#### Task to carry out
Copy every line of the entries that includes the word "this".

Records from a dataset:
►
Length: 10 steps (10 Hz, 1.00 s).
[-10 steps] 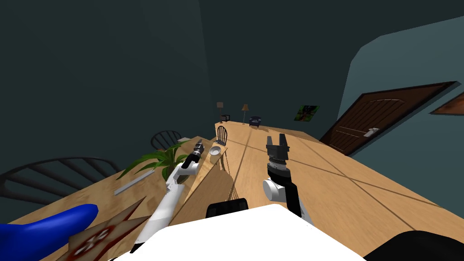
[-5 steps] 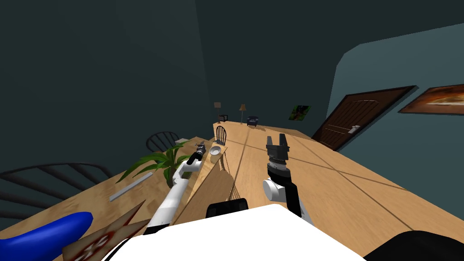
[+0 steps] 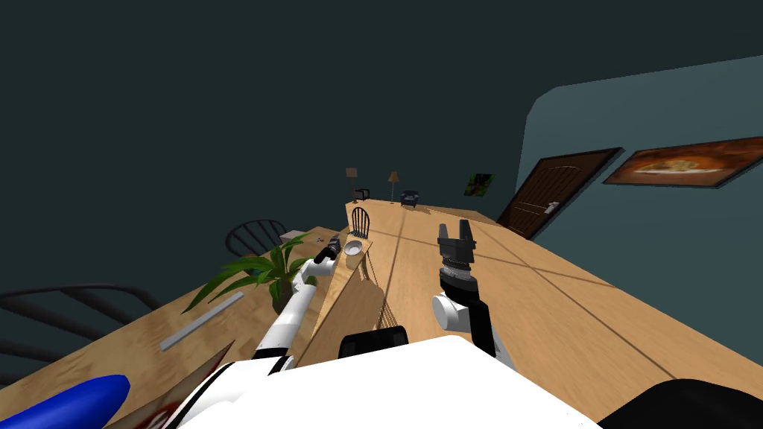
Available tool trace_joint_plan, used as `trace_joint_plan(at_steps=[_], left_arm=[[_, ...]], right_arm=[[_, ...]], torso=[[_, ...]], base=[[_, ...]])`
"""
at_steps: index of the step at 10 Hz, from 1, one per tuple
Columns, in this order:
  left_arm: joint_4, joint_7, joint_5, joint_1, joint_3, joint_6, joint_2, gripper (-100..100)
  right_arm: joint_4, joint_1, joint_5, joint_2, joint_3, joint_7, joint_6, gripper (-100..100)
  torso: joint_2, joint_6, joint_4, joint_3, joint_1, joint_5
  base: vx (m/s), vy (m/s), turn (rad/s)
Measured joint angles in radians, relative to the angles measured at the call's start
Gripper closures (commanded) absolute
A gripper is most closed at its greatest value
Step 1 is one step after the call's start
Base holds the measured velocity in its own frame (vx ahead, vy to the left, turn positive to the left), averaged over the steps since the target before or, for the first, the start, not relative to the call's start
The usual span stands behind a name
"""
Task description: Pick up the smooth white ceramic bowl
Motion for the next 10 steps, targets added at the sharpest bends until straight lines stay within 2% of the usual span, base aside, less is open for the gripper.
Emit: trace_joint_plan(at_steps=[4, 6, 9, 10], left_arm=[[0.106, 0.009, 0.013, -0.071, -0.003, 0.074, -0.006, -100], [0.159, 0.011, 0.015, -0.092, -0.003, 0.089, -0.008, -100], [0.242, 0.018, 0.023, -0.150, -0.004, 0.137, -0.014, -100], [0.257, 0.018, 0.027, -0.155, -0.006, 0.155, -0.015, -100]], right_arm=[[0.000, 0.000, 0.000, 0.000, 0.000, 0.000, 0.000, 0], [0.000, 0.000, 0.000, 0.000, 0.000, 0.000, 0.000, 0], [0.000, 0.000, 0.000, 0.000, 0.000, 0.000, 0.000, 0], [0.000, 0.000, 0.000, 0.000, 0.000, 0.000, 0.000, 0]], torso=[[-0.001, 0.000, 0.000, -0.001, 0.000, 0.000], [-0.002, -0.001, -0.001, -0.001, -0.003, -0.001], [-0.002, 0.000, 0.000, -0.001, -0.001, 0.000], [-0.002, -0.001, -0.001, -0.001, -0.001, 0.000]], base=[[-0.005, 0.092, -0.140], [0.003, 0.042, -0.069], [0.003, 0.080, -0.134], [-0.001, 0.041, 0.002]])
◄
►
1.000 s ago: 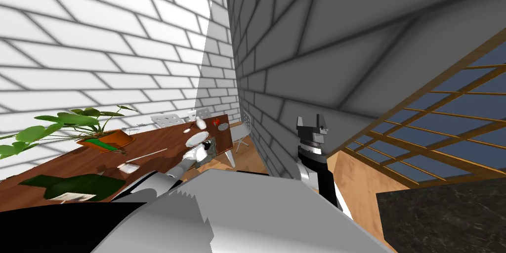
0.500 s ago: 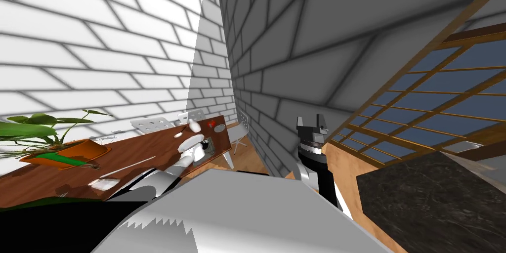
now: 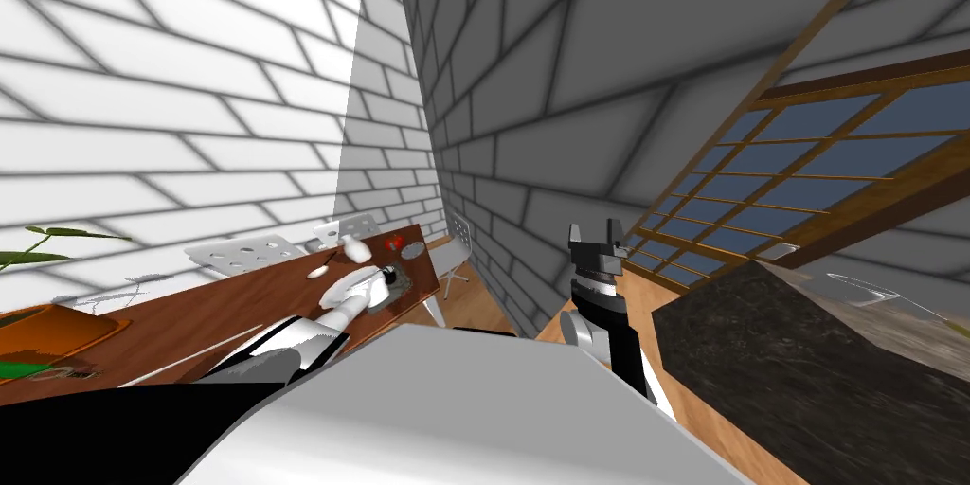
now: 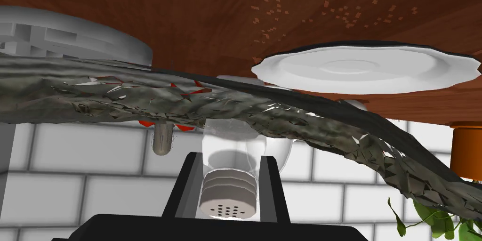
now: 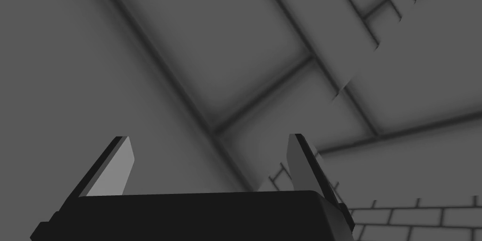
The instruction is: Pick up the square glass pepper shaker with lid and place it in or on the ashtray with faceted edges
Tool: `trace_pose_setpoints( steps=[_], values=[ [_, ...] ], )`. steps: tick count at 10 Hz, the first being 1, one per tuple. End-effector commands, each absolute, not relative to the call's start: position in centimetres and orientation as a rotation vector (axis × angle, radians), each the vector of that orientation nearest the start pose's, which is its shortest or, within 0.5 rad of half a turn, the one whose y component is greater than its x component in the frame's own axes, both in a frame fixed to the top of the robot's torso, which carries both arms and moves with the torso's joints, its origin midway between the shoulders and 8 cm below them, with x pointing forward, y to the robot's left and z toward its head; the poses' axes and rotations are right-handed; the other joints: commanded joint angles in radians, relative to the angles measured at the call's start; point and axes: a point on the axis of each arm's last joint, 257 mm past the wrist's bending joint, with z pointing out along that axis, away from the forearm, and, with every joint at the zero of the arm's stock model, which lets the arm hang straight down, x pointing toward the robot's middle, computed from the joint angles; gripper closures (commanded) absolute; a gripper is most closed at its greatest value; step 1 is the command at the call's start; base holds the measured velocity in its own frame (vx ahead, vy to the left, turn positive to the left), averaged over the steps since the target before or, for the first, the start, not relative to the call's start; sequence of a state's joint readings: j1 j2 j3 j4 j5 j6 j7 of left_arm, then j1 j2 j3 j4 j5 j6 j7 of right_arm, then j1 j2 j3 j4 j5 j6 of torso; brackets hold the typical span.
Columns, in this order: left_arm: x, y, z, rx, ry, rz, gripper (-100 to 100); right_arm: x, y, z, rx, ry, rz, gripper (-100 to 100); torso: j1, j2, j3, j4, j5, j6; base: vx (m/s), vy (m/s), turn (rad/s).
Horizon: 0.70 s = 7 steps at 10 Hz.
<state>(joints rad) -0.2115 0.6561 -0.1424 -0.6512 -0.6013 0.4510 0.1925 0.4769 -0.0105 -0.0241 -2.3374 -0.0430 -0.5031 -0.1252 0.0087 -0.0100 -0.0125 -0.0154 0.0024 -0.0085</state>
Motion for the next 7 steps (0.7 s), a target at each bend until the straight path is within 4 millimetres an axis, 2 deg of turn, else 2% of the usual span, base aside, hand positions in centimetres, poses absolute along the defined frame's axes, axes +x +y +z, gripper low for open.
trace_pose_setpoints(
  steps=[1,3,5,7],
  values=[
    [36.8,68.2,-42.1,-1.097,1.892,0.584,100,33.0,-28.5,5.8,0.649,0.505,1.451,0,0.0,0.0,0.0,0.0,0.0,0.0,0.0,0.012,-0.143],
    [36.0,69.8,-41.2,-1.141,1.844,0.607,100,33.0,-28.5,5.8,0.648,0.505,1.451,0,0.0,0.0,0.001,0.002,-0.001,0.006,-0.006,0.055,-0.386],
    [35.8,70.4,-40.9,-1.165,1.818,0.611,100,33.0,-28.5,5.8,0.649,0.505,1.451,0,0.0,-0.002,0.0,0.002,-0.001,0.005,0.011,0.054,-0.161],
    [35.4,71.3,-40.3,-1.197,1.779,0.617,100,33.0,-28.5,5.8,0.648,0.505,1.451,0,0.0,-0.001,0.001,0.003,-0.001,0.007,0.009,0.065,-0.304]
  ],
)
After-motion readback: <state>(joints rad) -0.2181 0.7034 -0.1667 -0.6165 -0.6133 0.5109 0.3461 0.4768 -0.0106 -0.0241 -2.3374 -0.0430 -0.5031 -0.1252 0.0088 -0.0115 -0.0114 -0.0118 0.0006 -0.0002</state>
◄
#### Result of the task
Columns, in this order:
Columns, in this order: left_arm: x, y, z, rx, ry, rz, gripper (-100 to 100); right_arm: x, y, z, rx, ry, rz, gripper (-100 to 100); torso: j1, j2, j3, j4, j5, j6; base: vx (m/s), vy (m/s), turn (rad/s).

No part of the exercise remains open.